If you would like to contact Bobby Wolff, e-mail him at Reproduced with permission of United Feature Syndicate, Inc., Copyright 2009.


Michael BeyroutiJanuary 3rd, 2010 at 1:37 pm

Dear Mr Wolff,

I wrote a comment on the hand of December 16, which appeared on December 30th on this blog. Please take a look.

Chris HasneyJanuary 3rd, 2010 at 9:31 pm

“At rubber, if you did not bid game, you can never get the game bonus. If you play two hearts, you will get that score below the line, with overtricks above the line, as increased by the revoke.”

Wow, I didn’t know that. What about in Chicago or Cavendish style 4-deal bridge played with duplicate scoring?

Bobby WolffJanuary 4th, 2010 at 4:01 pm

Hi Michael,

Your correct analysis of the December 16th hand has now been responded to by me.

Thanks for your time and effort

Bobby WolffJanuary 4th, 2010 at 4:22 pm

Hi Chris,

Yes, at rubber bridge a player has to bid game (or be doubled into it) in order to get the higher valued score below the line.

In Chicago and I guess the new name, Cavendish, style 4 deal bridge game, every deal is basically separate and deals with 4 different vulnerabilities and dealers. It originally became the social game of choice, especially in bridge clubs, since every rubber was now limited to exactly four hands and allowed 5 or 6 players to play at one table, (cutting in and out) knowing that any one rubber would not last indefinitely.

We are all imprisoned by our pasts and my original bridge experiences were all involved with the original rubber bridge format, before I took up duplicate (tournament) bridge in the very late 1940’s).

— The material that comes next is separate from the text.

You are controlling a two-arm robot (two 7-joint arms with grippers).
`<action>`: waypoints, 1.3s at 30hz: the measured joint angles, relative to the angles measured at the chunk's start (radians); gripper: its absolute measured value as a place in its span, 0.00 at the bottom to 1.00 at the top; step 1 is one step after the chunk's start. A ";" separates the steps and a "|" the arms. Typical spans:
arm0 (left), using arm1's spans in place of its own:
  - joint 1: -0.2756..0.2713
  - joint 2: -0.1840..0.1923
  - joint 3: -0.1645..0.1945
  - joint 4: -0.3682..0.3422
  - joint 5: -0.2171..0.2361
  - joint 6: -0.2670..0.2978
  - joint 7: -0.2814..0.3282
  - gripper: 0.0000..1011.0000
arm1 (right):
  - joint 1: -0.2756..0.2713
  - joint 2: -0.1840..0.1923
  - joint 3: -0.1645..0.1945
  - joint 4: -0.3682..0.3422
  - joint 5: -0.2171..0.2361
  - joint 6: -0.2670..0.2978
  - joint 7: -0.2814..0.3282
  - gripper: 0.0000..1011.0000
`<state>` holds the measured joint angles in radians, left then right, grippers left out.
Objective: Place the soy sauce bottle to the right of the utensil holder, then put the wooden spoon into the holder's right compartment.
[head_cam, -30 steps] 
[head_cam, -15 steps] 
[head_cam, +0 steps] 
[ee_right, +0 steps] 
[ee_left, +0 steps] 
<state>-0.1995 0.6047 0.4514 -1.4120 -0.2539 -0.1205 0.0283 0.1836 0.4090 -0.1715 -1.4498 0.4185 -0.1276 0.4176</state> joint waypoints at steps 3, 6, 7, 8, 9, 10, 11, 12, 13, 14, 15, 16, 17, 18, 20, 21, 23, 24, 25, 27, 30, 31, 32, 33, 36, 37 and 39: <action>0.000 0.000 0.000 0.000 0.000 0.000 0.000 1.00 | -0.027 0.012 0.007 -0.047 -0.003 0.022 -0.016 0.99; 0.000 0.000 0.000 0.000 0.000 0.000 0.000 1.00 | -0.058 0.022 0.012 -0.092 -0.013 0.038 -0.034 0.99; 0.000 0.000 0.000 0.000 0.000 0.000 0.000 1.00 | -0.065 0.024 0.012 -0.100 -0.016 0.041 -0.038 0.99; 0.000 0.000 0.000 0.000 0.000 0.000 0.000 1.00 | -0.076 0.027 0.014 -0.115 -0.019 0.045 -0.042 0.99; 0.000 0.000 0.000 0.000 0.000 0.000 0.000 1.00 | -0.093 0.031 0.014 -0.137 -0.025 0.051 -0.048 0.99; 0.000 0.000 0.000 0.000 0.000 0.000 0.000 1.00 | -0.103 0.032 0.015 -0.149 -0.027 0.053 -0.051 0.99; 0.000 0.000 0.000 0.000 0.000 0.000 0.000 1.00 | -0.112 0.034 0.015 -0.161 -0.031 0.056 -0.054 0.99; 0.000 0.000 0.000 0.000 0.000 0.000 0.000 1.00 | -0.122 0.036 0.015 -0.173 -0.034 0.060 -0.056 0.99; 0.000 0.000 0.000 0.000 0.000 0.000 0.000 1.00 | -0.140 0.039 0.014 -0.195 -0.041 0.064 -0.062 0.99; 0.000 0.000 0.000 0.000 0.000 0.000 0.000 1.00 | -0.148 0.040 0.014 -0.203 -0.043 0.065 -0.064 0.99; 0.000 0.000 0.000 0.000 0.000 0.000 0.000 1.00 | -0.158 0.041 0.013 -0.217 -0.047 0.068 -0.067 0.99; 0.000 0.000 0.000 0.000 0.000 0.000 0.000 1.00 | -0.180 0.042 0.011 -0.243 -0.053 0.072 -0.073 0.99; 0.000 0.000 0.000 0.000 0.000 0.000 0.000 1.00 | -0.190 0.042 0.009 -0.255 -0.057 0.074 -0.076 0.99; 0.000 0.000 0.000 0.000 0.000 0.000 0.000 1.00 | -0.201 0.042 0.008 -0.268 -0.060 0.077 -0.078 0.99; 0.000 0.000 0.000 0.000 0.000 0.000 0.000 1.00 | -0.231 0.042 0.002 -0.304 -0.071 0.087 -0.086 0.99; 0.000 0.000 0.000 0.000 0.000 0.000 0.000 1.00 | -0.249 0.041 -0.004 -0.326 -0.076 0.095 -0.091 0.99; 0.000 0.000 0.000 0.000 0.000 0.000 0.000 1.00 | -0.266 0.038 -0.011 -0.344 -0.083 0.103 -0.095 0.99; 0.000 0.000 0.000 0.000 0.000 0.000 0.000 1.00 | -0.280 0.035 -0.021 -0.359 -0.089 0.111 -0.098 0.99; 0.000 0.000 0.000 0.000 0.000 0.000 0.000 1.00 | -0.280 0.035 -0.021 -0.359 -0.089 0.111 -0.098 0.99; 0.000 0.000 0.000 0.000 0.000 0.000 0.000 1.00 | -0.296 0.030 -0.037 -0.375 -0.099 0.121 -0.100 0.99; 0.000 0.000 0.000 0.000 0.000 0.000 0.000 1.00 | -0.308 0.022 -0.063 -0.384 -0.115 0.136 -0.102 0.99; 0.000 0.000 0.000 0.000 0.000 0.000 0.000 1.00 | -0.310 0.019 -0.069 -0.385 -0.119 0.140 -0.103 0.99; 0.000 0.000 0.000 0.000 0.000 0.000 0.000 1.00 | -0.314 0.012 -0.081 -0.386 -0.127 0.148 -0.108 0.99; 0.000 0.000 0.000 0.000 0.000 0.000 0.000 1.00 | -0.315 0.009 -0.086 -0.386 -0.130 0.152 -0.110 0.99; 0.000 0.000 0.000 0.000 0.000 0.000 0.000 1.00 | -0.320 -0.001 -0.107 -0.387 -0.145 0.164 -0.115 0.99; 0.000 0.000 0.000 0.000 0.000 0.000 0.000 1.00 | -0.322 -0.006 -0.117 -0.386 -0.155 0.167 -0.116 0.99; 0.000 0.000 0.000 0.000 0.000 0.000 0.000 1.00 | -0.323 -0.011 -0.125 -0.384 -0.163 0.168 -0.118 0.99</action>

If internet bridge would have come along then, (and we all became computer savvy) my guess is that the cutting back of the game would never have occurred, as it sadly did in the sixties and seventies.

Ever onward, ever upward, but somehow every old timer is left with at least some nostalgia for what he may consider as the “good old days”.

Thanks for writing and probably striking a nerve among the relatively newer players who were never really exposed to rubber bridge.